## Data extract
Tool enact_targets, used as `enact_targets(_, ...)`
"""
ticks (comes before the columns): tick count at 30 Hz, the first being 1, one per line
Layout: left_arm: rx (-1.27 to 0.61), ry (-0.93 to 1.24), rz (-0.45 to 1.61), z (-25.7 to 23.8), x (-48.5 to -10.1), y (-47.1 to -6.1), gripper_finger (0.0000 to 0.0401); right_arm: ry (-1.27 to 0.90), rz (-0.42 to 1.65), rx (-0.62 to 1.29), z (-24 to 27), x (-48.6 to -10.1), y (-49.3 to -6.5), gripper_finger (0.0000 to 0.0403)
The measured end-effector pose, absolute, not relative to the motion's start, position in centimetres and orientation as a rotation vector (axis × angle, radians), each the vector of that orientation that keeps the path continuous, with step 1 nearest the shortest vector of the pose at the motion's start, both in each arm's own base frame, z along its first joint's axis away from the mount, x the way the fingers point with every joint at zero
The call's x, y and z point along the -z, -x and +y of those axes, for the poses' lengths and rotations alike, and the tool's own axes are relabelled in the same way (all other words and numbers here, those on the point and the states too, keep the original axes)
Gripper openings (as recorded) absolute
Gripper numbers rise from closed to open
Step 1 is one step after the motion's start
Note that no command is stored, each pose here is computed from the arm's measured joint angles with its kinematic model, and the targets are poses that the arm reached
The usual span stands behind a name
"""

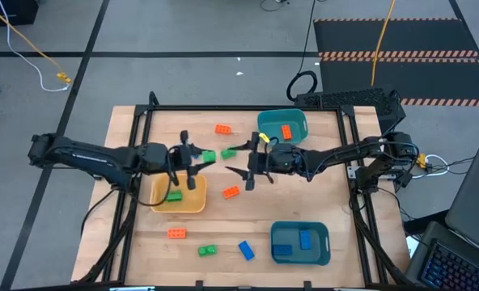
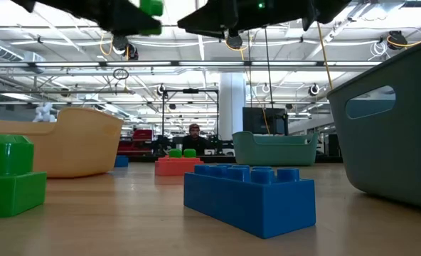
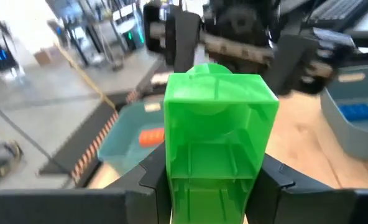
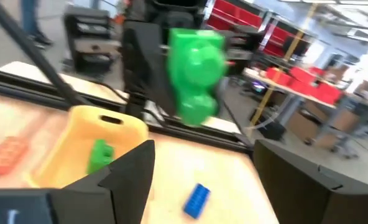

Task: Sort & place blocks by color
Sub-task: Put the green game piece into the yellow bin

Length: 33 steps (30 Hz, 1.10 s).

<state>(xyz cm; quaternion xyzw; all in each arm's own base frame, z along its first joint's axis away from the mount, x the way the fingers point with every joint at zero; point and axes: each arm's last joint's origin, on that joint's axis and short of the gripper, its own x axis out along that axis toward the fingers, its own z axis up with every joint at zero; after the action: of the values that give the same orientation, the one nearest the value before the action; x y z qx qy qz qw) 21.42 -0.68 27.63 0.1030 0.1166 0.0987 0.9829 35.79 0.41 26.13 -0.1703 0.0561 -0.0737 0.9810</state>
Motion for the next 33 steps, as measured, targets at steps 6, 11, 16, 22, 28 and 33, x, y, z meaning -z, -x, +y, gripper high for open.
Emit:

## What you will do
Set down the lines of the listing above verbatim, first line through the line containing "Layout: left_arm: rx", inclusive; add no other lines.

## Result of this exercise
Tool enact_targets, used as `enact_targets(_, ...)`
"""
ticks (comes before the columns): tick count at 30 Hz, the first being 1, one per line
Layout: left_arm: rx (-1.27 to 0.61), ry (-0.93 to 1.24), rz (-0.45 to 1.61), z (-25.7 to 23.8), x (-48.5 to -10.1), y (-47.1 to -6.1), gripper_finger (0.0000 to 0.0401); right_arm: ry (-1.27 to 0.90), rz (-0.42 to 1.65), rx (-0.62 to 1.29), z (-24 to 27), x (-48.6 to -10.1), y (-49.3 to -6.5), gripper_finger (0.0000 to 0.0403)

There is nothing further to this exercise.